Menurut Yusuf, Menag ingin agar khotbah di masjid menggunakan teks dari pemerintah. Namun wacana itu masih dikoordinasikan dengan Majelis Ulama Indonesia (MUI) dan ormas Islam lain.
"Jadi mungkin hasil study banding pak Menteri Agama di Abu Dhabi, nah itu coba bisa nggak dikondisikan di daerah. Nah saya kan sebagai pelaksana kebijakan di Kota Bandung, ini dari Pak Menteri ketika ada pengarahan beliau. Saya belum melangkah lebih jauh kita akan ketemu dengan Pak Wali kalau Pak Wali sudah, saya akan kordinasi dengan MUI dan tokoh ormas. Kalau disetujui yah kita tindaklanjuti untuk menyusun naskah," kata Yusuf kepada detikcom, Selasa (21/1/2020).
Merespons wacana tersebut, MUI menyarankan pemerintah tetap memberi kebebasan pada khatib Jumat. Wakil Sekjen MUI, Amirsyah Tambunan berpendapat kebijakan itu perlu didialogkan dengan berbagai pihak.
Menurutnya, pemerintah cukup memberi masukan soal materi khutbah tanpa mengganggu substansi yang akan disampaikan khatib.
"Dalam konteks khotbah ini tentu pemerintah akan lebih bagus posisinya untuk memberikan kebebasan kepada khatib sepanjang berjalan sesuai prinsip-prinsip beragama, berbangsa, dan bernegara. Dalam khotbah Jumat itu sudah ada tata tertib, rukun, syarat. Hal semacam itu tidak bisa diintervensi," kata Amirsyah saat dihubungi, Selasa (21/1/2020).

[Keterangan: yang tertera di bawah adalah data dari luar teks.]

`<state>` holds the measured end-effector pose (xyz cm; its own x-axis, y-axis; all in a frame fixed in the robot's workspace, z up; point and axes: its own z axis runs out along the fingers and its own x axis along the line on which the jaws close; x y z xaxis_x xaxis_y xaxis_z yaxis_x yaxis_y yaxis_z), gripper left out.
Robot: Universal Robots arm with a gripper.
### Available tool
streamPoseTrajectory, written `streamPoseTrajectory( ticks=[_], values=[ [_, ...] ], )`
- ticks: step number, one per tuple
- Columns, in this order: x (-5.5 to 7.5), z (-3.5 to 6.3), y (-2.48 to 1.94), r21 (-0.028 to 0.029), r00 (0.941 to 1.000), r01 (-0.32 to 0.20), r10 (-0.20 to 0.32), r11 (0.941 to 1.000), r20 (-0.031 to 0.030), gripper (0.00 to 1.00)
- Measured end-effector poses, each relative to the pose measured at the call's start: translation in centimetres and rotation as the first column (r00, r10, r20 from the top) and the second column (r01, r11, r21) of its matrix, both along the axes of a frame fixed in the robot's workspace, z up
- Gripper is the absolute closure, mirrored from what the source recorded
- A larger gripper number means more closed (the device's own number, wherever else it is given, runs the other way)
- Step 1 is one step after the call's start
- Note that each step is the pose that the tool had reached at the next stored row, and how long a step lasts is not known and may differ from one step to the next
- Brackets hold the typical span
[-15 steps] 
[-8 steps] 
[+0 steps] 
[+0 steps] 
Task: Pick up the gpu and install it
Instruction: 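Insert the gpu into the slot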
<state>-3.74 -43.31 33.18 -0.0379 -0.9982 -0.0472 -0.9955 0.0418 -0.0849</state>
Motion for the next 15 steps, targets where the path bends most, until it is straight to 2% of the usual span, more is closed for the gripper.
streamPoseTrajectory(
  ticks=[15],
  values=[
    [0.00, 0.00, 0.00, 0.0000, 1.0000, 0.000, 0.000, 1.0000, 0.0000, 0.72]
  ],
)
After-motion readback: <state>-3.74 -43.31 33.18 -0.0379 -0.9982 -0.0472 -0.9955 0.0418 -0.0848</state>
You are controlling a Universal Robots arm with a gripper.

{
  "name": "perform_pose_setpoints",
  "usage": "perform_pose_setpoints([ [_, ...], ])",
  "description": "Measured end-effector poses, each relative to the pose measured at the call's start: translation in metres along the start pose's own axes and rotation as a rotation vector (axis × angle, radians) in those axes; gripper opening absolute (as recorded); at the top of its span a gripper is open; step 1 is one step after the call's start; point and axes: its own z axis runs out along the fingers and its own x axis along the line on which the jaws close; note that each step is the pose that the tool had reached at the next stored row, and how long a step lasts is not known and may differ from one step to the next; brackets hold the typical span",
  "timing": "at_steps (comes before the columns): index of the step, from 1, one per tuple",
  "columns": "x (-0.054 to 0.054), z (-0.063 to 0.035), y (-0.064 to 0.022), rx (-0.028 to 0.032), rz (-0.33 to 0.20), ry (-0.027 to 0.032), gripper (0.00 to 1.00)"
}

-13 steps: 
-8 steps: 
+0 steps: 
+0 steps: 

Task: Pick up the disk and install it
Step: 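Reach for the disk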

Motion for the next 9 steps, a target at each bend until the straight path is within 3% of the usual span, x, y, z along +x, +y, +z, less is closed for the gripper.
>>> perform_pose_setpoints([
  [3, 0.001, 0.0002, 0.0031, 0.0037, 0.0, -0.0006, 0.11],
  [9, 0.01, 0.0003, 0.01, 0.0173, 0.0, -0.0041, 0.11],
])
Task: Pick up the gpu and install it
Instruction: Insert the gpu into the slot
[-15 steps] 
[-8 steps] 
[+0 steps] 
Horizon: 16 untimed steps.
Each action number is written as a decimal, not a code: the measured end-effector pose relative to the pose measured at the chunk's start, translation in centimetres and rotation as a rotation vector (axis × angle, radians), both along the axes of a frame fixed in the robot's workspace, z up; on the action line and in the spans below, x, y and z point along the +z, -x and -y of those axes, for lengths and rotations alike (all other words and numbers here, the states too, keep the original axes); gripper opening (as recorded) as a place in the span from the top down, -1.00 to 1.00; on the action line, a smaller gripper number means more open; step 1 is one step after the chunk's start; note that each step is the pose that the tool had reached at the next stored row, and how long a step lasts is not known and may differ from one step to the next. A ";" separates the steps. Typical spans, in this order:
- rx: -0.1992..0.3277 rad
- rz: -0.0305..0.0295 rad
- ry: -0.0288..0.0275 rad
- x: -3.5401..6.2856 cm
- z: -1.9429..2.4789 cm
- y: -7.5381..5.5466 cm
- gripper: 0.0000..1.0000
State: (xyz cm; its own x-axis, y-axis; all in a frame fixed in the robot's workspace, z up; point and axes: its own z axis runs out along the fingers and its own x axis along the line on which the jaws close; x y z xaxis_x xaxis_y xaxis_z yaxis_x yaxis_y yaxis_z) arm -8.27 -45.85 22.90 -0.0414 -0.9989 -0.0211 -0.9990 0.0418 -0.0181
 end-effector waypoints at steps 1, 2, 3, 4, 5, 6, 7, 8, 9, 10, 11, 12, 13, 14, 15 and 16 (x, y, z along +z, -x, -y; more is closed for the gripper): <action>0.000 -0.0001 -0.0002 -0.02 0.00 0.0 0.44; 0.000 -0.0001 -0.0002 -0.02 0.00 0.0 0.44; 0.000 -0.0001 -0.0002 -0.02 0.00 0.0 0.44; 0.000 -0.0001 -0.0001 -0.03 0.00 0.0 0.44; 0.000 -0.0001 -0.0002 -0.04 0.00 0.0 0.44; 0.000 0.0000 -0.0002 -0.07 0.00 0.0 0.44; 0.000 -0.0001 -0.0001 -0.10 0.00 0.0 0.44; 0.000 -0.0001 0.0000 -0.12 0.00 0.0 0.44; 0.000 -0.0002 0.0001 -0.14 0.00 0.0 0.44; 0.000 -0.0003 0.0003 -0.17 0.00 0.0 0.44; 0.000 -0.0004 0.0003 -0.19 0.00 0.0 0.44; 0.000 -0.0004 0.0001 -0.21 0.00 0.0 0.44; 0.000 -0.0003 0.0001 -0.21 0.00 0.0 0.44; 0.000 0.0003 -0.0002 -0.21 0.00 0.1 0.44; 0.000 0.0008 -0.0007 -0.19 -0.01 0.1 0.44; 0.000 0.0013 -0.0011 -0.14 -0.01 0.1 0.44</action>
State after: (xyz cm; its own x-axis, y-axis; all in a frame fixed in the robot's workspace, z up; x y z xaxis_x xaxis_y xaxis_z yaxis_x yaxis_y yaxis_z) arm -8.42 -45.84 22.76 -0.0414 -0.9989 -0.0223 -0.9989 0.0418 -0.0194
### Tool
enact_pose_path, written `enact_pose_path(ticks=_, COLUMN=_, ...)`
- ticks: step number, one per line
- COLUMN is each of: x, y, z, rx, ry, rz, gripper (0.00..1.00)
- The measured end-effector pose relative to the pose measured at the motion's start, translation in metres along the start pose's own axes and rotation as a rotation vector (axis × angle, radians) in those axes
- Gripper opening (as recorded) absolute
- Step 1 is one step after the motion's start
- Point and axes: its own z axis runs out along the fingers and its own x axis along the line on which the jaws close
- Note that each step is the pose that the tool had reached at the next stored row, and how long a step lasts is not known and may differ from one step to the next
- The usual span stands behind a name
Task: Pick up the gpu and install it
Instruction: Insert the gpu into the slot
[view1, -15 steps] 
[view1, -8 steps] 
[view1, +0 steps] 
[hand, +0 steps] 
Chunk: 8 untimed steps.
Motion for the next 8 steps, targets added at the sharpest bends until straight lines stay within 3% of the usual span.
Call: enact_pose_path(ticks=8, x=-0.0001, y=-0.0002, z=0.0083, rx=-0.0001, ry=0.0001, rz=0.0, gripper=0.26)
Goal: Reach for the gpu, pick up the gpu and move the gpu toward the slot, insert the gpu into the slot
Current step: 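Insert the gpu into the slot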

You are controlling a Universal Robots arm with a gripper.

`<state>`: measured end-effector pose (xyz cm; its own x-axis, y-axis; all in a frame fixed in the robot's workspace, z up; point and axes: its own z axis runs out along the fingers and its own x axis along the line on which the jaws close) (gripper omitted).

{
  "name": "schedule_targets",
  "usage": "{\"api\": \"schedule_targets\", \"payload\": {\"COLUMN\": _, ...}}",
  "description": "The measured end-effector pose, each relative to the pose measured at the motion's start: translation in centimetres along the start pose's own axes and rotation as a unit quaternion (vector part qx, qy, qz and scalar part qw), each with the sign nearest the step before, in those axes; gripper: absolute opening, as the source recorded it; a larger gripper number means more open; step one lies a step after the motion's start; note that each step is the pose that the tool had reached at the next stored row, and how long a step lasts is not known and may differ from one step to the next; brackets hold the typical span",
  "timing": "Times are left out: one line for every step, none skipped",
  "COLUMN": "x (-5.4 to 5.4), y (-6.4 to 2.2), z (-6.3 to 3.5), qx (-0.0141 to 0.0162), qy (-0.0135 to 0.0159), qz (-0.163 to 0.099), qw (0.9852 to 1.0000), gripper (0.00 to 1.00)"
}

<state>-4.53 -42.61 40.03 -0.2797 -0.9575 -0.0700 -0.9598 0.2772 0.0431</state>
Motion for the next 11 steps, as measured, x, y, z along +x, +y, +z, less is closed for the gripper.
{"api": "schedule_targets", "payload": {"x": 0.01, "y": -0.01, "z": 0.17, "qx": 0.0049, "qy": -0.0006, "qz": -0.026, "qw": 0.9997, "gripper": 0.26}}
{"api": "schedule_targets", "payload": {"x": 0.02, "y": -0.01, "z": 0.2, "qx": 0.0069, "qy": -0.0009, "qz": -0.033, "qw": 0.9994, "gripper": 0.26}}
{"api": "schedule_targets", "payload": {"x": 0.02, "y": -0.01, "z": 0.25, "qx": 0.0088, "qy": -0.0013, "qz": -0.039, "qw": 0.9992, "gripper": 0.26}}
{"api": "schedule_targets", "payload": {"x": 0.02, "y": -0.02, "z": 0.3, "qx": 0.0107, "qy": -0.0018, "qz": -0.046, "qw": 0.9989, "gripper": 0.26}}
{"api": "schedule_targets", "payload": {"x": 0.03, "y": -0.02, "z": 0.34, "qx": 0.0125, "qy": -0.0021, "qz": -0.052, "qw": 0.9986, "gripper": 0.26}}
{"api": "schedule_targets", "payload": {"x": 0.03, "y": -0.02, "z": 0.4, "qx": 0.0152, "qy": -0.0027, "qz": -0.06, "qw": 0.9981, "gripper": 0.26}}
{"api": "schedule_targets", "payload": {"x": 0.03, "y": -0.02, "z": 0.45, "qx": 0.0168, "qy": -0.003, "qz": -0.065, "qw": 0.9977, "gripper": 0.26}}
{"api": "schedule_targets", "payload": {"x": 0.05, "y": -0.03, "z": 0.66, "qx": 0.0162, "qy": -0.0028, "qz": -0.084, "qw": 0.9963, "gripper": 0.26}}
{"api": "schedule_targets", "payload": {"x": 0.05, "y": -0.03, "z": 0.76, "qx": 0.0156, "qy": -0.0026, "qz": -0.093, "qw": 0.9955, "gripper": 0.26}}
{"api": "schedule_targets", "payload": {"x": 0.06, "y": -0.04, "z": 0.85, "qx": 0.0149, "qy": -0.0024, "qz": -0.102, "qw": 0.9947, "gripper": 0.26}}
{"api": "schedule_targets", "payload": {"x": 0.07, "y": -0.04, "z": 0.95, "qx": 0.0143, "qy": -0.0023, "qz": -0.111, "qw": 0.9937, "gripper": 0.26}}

Penolakan wacana ini juga datang dari DPR RI. Wakil Ketua Komisi VIII Ace Hasan Syadzily menilai wacana itu tak perlu dilakukan. Dia mengingatkan agar kemampuan masyarakat memilih khotib salat Jumat tak perlu diragukan.
"Pengaturan teks khotbah Jumat di masjid-masjid jelas merupakan bentuk 'penyeragaman' materi khotbah. Di era orde baru saja, tidak ada itu pengaturan teks khotbah Jumat. Jika wacana pengaturan teks khutbah itu dilakukan, Pemerintah terlalu ikut campur terhadap urusan keagamaan masyarakat," kata Ace saat dihubungi, Selasa (21/1/2020) malam.
"Jika-pun ditemukan, misalnya, ada khatib yang dinilai tidak sesuai dengan ketentuan syariah, saya kira masyarakat sendiri yang melakukan koreksi atas khotbah Jumat yang dinilainya tidak tepat," imbuhnya.
Politisi Golkar itu juga menyinggung alasan pemerintah akan mengatur teks khotbah Jumat yang disebut-sebut merupakan hasil studi banding di Uni Emirat Arab. Dia menilai praktik keagamaan di Indonesia tak bisa disamakan dengan negara lain.
"Jika rujukannya adalah Uni Emirat Arab atau di Abu Dhabi, sebagaimana pengalaman kunjungan Pak Menteri Agama, praktik keagamaan di sana berbeda dengan di Indonesia yang lebih plural dan majemuk dengan sistem politik dan pemerintahannya yang berbeda," ucap dia.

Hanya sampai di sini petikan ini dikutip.